O responsável fez este pronunciamento quando apresentava o tema “políticas de investimento público e o combate à informalidade na África subsahariana”, inserido na mesa redonda sobre economia informal que decorreu esta semana em Luanda, uma iniciativa da Fundação
Sagrada Esperança.
De acordo com Osvaldo João, os avanços registados nos sectores agrícola e industrial não têm sido suficientes para reduzir significativamente o peso da economia informal em Angola.

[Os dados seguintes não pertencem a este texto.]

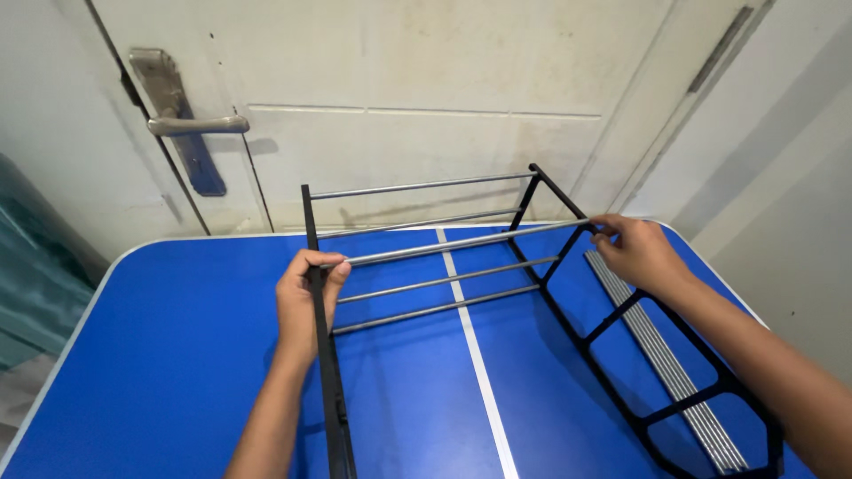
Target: The person assembles a metal dish rack by inserting multiple horizontal rods into a black frame on a blue table. They repeatedly pick up rods and slide them into place, then adjust the rack's position and orientation on the table.
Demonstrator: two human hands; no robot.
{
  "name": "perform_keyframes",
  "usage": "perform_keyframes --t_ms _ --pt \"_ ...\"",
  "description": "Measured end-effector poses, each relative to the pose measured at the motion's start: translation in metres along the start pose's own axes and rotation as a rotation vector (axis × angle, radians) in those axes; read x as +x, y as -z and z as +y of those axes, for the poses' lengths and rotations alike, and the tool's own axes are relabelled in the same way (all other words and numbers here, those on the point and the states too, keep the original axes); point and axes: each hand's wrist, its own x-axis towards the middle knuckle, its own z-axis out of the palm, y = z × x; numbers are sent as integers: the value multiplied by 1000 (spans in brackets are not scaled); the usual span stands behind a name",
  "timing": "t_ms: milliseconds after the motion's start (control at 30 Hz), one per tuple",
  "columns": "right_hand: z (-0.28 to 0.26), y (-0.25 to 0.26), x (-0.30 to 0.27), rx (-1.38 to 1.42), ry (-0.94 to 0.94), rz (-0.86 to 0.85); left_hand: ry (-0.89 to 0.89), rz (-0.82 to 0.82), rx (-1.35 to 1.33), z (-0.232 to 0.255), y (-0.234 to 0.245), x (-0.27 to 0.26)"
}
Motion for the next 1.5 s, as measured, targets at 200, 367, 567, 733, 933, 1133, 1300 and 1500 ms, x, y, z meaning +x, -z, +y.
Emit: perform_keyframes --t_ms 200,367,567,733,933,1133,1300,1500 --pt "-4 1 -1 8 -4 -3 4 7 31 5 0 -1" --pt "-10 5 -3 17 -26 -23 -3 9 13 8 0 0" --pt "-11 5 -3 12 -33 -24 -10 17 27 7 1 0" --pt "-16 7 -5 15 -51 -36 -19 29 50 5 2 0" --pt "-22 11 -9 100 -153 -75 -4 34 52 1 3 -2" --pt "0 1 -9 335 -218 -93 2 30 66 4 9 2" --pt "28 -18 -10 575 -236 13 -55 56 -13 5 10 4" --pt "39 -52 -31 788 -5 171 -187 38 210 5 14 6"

Disse ser na produção não petrolífera onde a economia informal predomina, havendo a expectativa que o seu crescimento contribua para a redução da informalidade, aliado aos investimentos do Executivo na Educação, pois muitos dos cidadãos inseridos na actividade económica informal têm baixo nível de escolaridade.
Referiu que entre 2002 e 2012 o PIB da economia angolana cresceu significativamente, um crescimento suportado pela economia petrolífera.
Realçou que em 2002 a economia petrolífera representava uma fatia muito significativa na composição do PIB de Angola, mas este peso foi superado pela economia não petrolífera, a partir de 2016.
Afirmou que a nível de finanças públicas, apesar da volatilidade do preço do petróleo o Governo tem trabalhado para manter o nível de despesa pública estável.